▶ [The task] Starting with the first line of the data that follows, transcribe every line verbatim until the line containing "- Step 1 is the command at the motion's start" has been transcribed.

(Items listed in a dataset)
--------------------
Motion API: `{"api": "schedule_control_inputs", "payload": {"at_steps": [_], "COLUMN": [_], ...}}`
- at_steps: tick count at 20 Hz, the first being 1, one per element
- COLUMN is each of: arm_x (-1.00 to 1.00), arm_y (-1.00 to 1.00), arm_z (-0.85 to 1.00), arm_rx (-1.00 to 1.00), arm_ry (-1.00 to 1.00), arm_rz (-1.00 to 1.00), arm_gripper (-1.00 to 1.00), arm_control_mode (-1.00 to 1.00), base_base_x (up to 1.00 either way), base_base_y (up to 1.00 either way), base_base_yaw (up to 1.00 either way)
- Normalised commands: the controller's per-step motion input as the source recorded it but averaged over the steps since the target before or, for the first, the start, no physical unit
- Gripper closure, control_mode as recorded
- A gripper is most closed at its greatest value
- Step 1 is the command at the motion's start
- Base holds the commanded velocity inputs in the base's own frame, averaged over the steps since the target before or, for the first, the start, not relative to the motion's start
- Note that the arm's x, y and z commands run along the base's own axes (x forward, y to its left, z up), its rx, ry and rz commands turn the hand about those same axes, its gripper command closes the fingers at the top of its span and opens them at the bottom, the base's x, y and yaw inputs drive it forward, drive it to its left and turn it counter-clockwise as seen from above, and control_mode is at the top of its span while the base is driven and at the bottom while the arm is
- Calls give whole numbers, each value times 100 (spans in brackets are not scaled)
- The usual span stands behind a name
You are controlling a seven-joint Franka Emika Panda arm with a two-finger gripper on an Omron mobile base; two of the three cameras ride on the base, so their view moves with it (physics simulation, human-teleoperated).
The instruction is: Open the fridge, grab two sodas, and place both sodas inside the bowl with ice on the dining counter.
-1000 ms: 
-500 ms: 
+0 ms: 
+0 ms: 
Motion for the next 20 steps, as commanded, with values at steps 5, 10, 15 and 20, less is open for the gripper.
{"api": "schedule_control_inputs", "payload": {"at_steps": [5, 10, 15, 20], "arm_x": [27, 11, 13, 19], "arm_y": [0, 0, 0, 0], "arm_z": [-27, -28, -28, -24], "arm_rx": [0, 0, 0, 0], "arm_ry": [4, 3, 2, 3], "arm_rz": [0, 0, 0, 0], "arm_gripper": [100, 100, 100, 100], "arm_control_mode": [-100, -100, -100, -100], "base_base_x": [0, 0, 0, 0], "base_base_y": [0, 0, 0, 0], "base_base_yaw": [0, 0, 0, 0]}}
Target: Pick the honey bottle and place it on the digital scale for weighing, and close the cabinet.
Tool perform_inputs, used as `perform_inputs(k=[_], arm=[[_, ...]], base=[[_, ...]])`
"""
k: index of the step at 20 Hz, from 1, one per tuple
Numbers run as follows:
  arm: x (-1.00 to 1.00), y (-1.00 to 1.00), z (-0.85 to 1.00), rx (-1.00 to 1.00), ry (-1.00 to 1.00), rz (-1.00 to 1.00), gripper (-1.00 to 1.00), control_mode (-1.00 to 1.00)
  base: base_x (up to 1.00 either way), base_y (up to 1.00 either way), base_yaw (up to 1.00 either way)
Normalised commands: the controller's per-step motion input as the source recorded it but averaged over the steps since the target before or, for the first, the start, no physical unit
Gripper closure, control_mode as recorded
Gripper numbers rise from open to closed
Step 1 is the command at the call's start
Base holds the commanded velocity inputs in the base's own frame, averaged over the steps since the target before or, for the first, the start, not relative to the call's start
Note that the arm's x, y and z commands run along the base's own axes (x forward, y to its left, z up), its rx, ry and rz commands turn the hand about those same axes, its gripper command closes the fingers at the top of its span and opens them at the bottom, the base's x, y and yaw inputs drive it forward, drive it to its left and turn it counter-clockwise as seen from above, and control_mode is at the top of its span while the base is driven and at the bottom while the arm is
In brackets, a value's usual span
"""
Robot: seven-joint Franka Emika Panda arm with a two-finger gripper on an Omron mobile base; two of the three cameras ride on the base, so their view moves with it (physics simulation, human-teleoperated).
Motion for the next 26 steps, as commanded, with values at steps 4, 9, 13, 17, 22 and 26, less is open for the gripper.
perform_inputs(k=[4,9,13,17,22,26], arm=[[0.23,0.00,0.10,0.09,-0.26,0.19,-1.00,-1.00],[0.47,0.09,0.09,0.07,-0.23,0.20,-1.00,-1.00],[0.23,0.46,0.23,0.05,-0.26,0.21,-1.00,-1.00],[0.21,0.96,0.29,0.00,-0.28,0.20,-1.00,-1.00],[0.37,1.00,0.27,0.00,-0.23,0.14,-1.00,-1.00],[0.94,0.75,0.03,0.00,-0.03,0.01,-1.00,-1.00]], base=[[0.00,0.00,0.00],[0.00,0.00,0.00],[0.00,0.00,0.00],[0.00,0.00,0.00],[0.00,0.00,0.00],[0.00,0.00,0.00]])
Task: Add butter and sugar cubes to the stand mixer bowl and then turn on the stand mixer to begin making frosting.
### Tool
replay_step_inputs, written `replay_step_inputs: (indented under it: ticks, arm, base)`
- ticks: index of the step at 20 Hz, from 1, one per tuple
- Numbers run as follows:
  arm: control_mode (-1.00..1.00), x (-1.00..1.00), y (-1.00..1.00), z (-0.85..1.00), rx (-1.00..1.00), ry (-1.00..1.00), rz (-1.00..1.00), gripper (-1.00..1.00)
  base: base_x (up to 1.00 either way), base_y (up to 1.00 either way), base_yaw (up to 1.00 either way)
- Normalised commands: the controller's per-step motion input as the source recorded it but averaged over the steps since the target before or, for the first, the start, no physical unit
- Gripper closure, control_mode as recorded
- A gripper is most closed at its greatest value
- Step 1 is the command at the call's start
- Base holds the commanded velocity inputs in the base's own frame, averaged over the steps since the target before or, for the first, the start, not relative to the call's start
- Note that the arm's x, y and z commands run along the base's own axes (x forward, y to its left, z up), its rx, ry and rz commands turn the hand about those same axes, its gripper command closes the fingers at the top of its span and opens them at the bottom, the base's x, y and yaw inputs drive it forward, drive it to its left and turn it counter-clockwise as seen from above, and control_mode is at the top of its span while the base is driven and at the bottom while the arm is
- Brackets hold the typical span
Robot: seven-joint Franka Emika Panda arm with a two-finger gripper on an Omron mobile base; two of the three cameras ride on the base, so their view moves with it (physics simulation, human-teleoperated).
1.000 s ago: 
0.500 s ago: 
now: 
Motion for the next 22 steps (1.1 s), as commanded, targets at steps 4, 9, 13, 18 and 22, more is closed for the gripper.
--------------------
▶ [Solution]
Motion API: `{"api": "schedule_control_inputs", "payload": {"at_steps": [_], "COLUMN": [_], ...}}`
- at_steps: tick count at 20 Hz, the first being 1, one per element
- COLUMN is each of: arm_x (-1.00 to 1.00), arm_y (-1.00 to 1.00), arm_z (-0.85 to 1.00), arm_rx (-1.00 to 1.00), arm_ry (-1.00 to 1.00), arm_rz (-1.00 to 1.00), arm_gripper (-1.00 to 1.00), arm_control_mode (-1.00 to 1.00), base_base_x (up to 1.00 either way), base_base_y (up to 1.00 either way), base_base_yaw (up to 1.00 either way)
- Normalised commands: the controller's per-step motion input as the source recorded it but averaged over the steps since the target before or, for the first, the start, no physical unit
- Gripper closure, control_mode as recorded
- A gripper is most closed at its greatest value
- Step 1 is the command at the motion's start

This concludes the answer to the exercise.